La force d’un réseau : les moisissures
Tout est étrange. Les choses sont immenses et minuscules.
Les tiges des fleurs sont épaisses comme des troncs de chêne.
Virginia Woolf
Les moisissures sont des êtres vivants. Ce ne sont pas des animaux. Ce ne sont pas des plantes. Ce sont des champignons filamenteux microscopiques. Des êtres pluricellulaires, qui appartiennent à la famille des eucaryotes, parce que leurs cellules possèdent un noyau. Comme les nôtres. Nous sommes donc nous aussi des eucaryotes. En effet, les moisissures ont un ancêtre en commun avec les animaux, et donc avec les hommes.
Par contre, c’est un autre rameau évolutif qui a donné les plantes et les algues vertes. Nous sommes donc assez éloignés des algues vertes, mais moins des moisissures, qui sont, en quelque sorte, nos cousines. Nos nombreuses cousines.
Car les mycologues, qui sont des chercheurs spécialisés dans l'étude des champignons, connaissent 100 000 espèces de champignons, et estiment leur nombre total à un million et demi.
Et c'est un groupe aussi grand que diversifié. Une colonie de moisissures peut être veloutée, rase, filamenteuse, laineuse, cotonneuse, (faire avec et sans : ou) granuleuse…
Chacune d'entre elles a son propre superpouvoir, sa spécificité. Sous des airs placides, chaque espèce de moisissure est capable à elle seule d'attaquer un petit bout de la planète. L'une grignote… un abricot, l’autre le bois, une troisième les carapaces, une autre s'en prend au sol, ou même à la roche avec l’aide d’une algue - ce qui a donné toutes sortes de lichens.
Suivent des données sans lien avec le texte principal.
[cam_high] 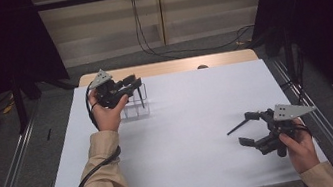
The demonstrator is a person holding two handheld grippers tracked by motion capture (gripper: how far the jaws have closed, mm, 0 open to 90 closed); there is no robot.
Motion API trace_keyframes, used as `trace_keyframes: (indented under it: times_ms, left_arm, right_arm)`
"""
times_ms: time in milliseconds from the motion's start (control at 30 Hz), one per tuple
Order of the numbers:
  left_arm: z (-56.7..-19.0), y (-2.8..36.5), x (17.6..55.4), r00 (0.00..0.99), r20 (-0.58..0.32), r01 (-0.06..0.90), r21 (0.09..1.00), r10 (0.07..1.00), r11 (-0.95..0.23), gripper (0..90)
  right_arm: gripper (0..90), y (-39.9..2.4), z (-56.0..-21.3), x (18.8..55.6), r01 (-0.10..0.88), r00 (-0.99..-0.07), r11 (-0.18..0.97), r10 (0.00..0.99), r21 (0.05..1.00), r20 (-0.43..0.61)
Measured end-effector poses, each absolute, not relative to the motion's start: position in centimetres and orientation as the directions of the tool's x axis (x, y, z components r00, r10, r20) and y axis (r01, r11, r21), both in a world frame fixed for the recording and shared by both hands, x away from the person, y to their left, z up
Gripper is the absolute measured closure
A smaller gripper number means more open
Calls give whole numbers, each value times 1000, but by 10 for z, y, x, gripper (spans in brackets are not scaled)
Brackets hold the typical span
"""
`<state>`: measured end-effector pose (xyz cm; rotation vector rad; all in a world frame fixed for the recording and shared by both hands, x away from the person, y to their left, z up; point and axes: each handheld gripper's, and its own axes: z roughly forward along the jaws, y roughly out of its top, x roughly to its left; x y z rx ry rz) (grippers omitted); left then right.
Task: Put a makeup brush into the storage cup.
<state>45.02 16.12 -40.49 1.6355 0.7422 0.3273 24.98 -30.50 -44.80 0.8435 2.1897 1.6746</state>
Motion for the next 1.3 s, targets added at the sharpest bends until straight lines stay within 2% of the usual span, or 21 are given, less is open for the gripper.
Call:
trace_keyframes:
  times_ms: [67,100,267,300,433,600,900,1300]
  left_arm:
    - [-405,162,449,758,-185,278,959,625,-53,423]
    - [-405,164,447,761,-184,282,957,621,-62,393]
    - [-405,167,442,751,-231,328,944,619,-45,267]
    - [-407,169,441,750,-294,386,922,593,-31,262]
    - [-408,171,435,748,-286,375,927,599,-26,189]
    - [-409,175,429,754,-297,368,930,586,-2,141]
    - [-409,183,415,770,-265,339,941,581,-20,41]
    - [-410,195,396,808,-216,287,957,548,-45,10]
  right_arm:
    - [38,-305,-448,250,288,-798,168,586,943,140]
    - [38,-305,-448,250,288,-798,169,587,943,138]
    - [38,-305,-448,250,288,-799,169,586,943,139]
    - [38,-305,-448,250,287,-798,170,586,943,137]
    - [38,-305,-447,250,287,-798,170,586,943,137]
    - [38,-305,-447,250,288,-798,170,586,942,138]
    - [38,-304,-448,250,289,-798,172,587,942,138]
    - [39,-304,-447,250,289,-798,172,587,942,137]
Mais où qu'il évolue, le champignon vit à l’air libre, à la surface de fruits ou d'autres supports vivants. Il a besoin d’oxygène, et c'est pour cela qu'on dit de lui qu'il est « aérobie ». Ce qui veut dire qu'il survit difficilement à l’intérieur des tissus, parce qu’il a besoin d’air.
Le mycélium, ce réseau filamenteux élaboré par le champignon, n’est pas une racine : c’est le corps du champignon lui-même qui se prolonge. Il s’insinue dans la matière, s’en nourrit – et, en la consommant, la recycle.
Ainsi, dans ce chaos organique apparent, un ordre invisible se construit. Sous cette forme étrange, une nouvelle vie renaît de l’ancienne.